* STORED DATA *

^^^^

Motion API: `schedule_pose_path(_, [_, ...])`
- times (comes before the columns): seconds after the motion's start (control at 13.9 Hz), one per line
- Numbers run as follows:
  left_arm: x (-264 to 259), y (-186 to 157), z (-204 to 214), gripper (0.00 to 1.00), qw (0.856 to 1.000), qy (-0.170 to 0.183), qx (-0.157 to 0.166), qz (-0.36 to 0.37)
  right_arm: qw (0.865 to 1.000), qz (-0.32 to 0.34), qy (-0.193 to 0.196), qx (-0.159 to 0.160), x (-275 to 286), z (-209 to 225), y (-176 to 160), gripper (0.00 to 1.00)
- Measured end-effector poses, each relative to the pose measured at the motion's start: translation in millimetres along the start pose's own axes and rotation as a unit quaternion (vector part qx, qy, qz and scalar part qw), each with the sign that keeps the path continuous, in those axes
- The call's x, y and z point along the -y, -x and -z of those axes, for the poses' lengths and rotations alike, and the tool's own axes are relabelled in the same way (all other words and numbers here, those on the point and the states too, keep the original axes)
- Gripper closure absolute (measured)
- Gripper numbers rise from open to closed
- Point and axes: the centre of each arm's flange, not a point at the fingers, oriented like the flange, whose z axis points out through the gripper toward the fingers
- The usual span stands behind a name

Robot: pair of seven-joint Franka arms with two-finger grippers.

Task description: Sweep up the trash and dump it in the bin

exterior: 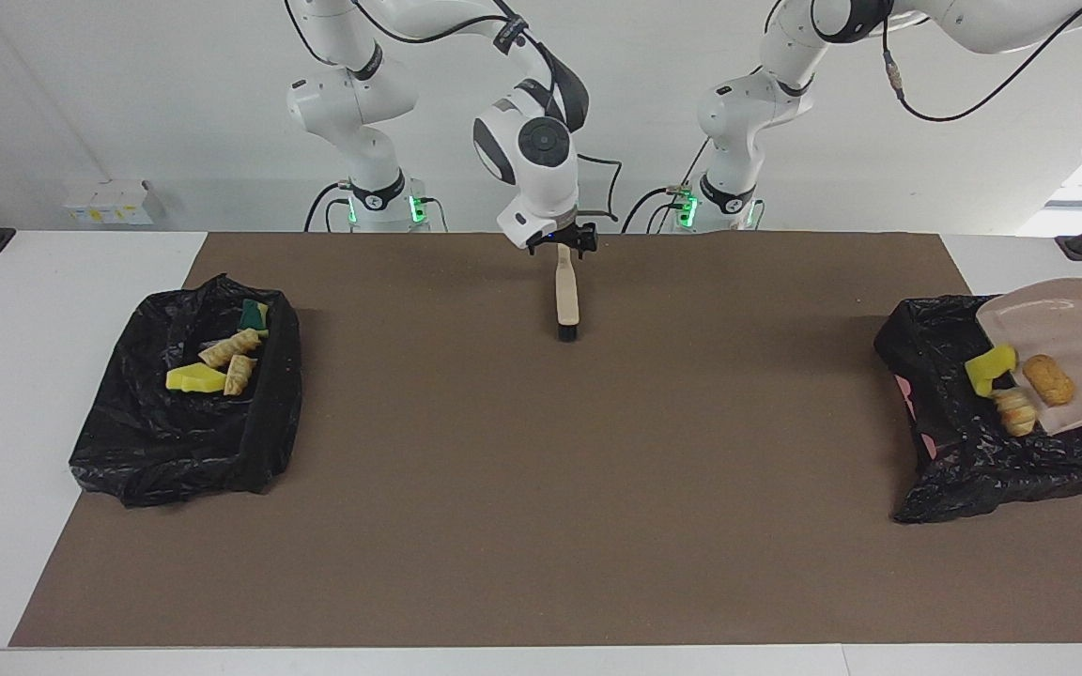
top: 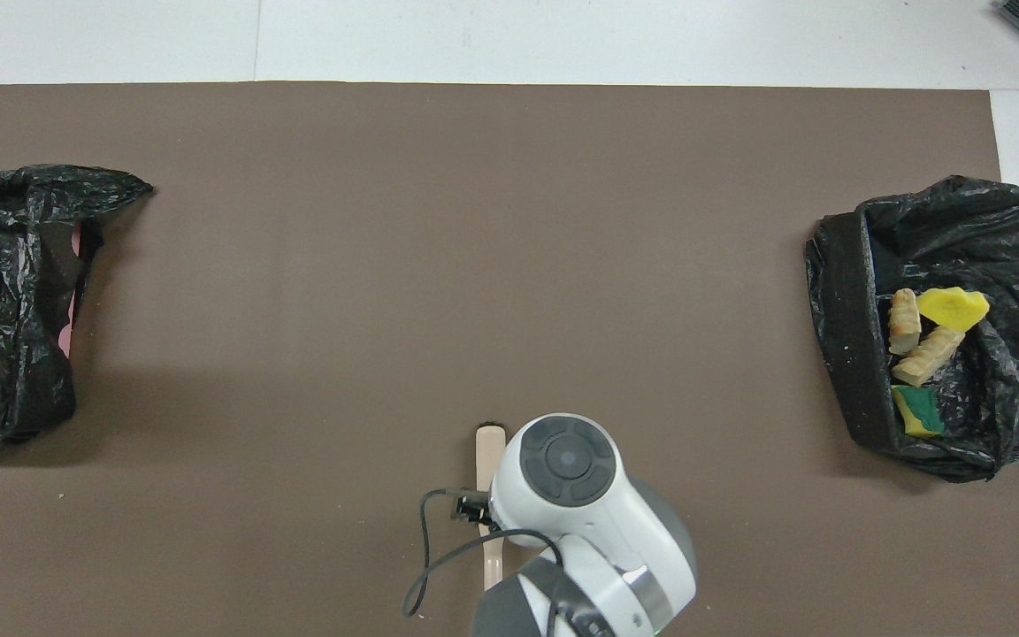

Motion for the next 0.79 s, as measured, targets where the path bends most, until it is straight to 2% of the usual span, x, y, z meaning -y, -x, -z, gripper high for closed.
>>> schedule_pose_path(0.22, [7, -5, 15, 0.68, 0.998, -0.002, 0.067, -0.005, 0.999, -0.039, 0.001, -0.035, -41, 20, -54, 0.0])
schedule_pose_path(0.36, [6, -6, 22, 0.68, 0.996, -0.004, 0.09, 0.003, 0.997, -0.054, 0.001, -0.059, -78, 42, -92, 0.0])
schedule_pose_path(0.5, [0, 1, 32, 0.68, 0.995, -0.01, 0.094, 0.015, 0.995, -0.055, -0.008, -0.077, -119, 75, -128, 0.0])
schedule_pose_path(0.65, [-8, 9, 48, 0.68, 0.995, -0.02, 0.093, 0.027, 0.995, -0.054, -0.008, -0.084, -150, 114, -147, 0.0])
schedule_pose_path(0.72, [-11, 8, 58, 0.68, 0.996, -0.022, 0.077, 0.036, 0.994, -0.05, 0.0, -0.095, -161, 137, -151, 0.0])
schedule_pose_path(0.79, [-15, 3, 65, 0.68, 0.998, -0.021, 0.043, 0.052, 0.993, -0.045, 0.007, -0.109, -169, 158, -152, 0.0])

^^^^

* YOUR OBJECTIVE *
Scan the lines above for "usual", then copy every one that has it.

* TASK OUTPUT *
- The usual span stands behind a name
Motion for the next 0.79 s, as measured, targets where the path bends most, until it is straight to 2% of the usual span, x, y, z meaning -y, -x, -z, gripper high for closed.

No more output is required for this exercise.